Friday, June 24, 2016

INTERFERENCE. Part One: Chapter Sixteen.

Chapter sixteen

            Stephanie's spelling test scores began to suffer. She began to fail spelling tests. Her mother was incredulous.
            'You used to be such a good student,' she would muse in a crippling sorrow. It wouldn't have bothered her, were it not that Stephanie's emotions were troubling her more than they would have usually. Since she had met with Falcon for the third time, she felt strangely as though a chasm had opened within her innerds as though they were merely a holding tubule for some caustic acid. She noted the scientific truth of this fact, yet never before had it affected her this way.
           
            She had not seen him in several months.
            She did not know where he lived. She had to try to find his home.
            One day, she sat on a statue dolphin at the top of the hill where the playground was. She sat atop it for several hours, only interrupted by hypnotic stretches wherein she stepped down.
            Her own heel became fascinating to her as she sank her sandals into the grass.

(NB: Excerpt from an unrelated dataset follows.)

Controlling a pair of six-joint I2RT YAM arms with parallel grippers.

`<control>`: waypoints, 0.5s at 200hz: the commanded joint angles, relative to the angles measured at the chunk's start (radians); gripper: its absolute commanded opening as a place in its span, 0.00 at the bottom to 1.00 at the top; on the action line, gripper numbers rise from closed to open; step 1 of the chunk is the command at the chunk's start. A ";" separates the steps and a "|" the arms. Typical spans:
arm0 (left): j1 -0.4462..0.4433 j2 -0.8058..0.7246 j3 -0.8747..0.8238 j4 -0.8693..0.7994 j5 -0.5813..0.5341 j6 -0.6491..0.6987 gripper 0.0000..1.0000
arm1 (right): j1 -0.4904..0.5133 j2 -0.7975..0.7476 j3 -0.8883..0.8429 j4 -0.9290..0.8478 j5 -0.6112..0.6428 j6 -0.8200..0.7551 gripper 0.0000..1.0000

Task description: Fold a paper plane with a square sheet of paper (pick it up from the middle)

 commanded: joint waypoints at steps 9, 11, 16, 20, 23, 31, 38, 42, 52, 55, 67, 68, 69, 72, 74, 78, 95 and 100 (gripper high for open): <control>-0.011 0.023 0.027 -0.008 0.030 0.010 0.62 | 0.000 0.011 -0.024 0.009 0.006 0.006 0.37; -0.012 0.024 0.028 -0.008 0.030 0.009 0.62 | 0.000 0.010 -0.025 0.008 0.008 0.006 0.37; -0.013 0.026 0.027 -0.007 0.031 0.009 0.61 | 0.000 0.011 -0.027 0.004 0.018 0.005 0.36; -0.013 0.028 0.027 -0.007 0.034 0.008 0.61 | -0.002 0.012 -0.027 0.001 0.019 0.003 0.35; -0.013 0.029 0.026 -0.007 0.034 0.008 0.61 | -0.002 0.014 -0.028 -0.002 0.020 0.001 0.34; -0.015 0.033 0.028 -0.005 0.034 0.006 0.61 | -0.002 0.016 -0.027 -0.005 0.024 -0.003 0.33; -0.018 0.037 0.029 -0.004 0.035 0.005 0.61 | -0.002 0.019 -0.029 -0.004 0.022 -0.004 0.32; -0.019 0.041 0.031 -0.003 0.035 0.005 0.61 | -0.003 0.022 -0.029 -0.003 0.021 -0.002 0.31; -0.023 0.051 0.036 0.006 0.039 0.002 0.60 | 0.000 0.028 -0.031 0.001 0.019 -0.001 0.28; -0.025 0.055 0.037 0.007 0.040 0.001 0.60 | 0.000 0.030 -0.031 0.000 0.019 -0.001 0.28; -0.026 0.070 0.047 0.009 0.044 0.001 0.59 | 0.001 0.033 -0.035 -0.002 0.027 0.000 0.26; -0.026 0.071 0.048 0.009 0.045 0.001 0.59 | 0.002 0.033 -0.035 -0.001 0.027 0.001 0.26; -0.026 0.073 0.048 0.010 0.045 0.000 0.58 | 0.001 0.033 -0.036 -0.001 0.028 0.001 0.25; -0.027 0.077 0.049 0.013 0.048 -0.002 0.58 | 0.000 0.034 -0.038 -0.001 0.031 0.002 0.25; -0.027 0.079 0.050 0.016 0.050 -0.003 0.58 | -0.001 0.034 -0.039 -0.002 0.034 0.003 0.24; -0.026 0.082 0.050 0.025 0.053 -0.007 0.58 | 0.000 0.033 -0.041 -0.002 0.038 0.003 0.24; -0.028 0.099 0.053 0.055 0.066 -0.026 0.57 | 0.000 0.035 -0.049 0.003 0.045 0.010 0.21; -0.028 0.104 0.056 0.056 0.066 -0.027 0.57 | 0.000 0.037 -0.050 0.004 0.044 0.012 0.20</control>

            The next day, she sat atop this dolphin for only a few minutes. She would revisit it five times throughout the day.
            She found a jungle gym adjacent to the playground. She sat atop it for several hours. The sky sank into a darkness that scraped against her heart.

            Young boys came by and stared up at her. Boys were always obsessed with tiny matters. They had no subtlety. They were like badgers.
            Two approached the foot of the jungle gym. She paid them little attention.
            'Why are you up there?' The voice was from the boy with gray, goatlike hair. He had a constantly nervous desperation in his eyes, which were yellow and gray. His father was in the military. She liked him.
            'I'm waiting for a friend.'
            'Who is this friend?' He could be forceful in speaking sometimes. She did not mind the sarcasm too much.
            'It's a boy. You might not know him.'
            'Is it that Falcon kid?'
            Stephanie's stomach was inflamed with an intolerable pain. It had been the other boy who spoke. He looked up at her curiously. Her eyes glared down at him.
            'How do you know him?'
            Ryan, the other, goat-haired, boy, spoke up.
            'We can tell you where he lives. We just need one thing in return.'
            She was, for once, not entirely paying attention. Her breathing had stopped at the mention 'where he lives'.
            'Where does he live?' she heard a female voice say.
            'You have to answer something for us first,' Ryan responded.
            'What?' came a voice slightly more cutting than she wanted. An angst like the black smoke from the furnace of a nuclear reactor rose into her heart.
            'We want to know. If you do talk to him. What would you do?'
            Her brow furrowed. The clouds were sulfur in the midst of a Sun that looked like the yolk of an egg.
            'We think you like him,' said the other boy, with too much eagerness and curiosity for her tastes.
            What does he know? Even Ryan, probably, regretably, can't know.
            'No.'
            She avoided looking down at the other boy. To her frustration, she could hear him climbing onto the first plank. Ryan was more respectful. Of course.
            She began to cry.
            'Why are you crying?' It was the idiot.
            She jumped down from her ledge and exited the jungle gym by a series of metal bars that stuck out at a corner of the structure that was opposite the gaping entrance that the idiot had entered into.
            She was about to go home, but she could not. Her intestines reprimanded her.
            The sky was all ready setting. She looked back to see Ryan approaching. His voice was concerned.
            'Don't you want to know where he lives?'
            'Just if you both stay away.'
            'Okay,' he seemed calm, but he was holding a lot back.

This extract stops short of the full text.